PROBLEM DETAILS ->
Print every line of the listing exactly, please.

========

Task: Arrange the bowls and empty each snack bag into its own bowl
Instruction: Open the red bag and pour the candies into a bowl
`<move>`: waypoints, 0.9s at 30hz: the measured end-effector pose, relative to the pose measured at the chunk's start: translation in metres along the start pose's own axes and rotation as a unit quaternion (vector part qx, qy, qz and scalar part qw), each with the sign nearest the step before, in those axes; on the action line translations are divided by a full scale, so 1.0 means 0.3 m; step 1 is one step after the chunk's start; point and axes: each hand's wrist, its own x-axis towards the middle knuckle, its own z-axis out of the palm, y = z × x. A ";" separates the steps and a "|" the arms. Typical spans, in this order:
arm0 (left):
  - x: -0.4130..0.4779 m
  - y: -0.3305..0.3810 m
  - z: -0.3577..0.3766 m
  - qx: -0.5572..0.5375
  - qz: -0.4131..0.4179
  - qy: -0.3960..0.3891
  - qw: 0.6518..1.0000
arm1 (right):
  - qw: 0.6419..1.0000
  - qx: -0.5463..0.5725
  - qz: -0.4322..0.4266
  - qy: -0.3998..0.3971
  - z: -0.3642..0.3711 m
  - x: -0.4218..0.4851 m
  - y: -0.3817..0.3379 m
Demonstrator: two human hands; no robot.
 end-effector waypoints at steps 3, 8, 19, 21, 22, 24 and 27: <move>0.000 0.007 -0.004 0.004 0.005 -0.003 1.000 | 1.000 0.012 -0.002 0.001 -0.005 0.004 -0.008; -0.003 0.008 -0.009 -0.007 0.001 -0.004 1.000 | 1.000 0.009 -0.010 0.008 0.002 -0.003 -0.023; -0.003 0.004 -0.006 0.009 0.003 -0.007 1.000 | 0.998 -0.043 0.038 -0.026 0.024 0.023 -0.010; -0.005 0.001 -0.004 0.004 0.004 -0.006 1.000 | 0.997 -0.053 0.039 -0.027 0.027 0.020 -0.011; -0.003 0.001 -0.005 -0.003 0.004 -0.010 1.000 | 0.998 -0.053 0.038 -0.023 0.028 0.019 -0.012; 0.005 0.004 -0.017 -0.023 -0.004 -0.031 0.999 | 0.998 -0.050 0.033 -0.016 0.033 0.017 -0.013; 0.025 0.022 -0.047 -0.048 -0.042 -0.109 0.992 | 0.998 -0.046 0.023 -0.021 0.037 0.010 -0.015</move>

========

EXERCISE ANSWER ->
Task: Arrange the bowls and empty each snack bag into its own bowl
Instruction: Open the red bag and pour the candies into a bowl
`<move>`: waypoints, 0.9s at 30hz: the measured end-effector pose, relative to the pose measured at the chunk's start: translation in metres along the start pose's own axes and rotation as a unit quaternion (vector part qx, qy, qz and scalar part qw), each with the sign nearest the step before, in those axes; on the action line translations are divided by a full scale, so 1.0 means 0.3 m; step 1 is one step after the chunk's start; point and axes: each hand's wrist, its own x-axis towards the middle knuckle, its own z-axis out of the palm, y = z × x. A ";" separates the steps and a "|" the arms. Typical spans, in this order:
arm0 (left):
  - x: -0.4130..0.4779 m
  - y: -0.3305..0.3810 m
  - z: -0.3577..0.3766 m
  - qx: -0.5572..0.5375
  - qz: -0.4131..0.4179
  - qy: -0.3960..0.3891
  - qw: 0.6518..1.0000
arm1 (right):
  - qw: 0.6419..1.0000
  - qx: -0.5463..0.5725
  - qz: -0.4322..0.4266
  - qy: -0.3998..0.3971
  - z: -0.3642..0.3711 m
  - x: -0.4218..0.4851 m
  - y: -0.3817..0.3379 m
Demonstrator: two human hands; no robot.
 end-effector waypoints at steps 3, 8, 19, 21, 22, 24 and 27: <move>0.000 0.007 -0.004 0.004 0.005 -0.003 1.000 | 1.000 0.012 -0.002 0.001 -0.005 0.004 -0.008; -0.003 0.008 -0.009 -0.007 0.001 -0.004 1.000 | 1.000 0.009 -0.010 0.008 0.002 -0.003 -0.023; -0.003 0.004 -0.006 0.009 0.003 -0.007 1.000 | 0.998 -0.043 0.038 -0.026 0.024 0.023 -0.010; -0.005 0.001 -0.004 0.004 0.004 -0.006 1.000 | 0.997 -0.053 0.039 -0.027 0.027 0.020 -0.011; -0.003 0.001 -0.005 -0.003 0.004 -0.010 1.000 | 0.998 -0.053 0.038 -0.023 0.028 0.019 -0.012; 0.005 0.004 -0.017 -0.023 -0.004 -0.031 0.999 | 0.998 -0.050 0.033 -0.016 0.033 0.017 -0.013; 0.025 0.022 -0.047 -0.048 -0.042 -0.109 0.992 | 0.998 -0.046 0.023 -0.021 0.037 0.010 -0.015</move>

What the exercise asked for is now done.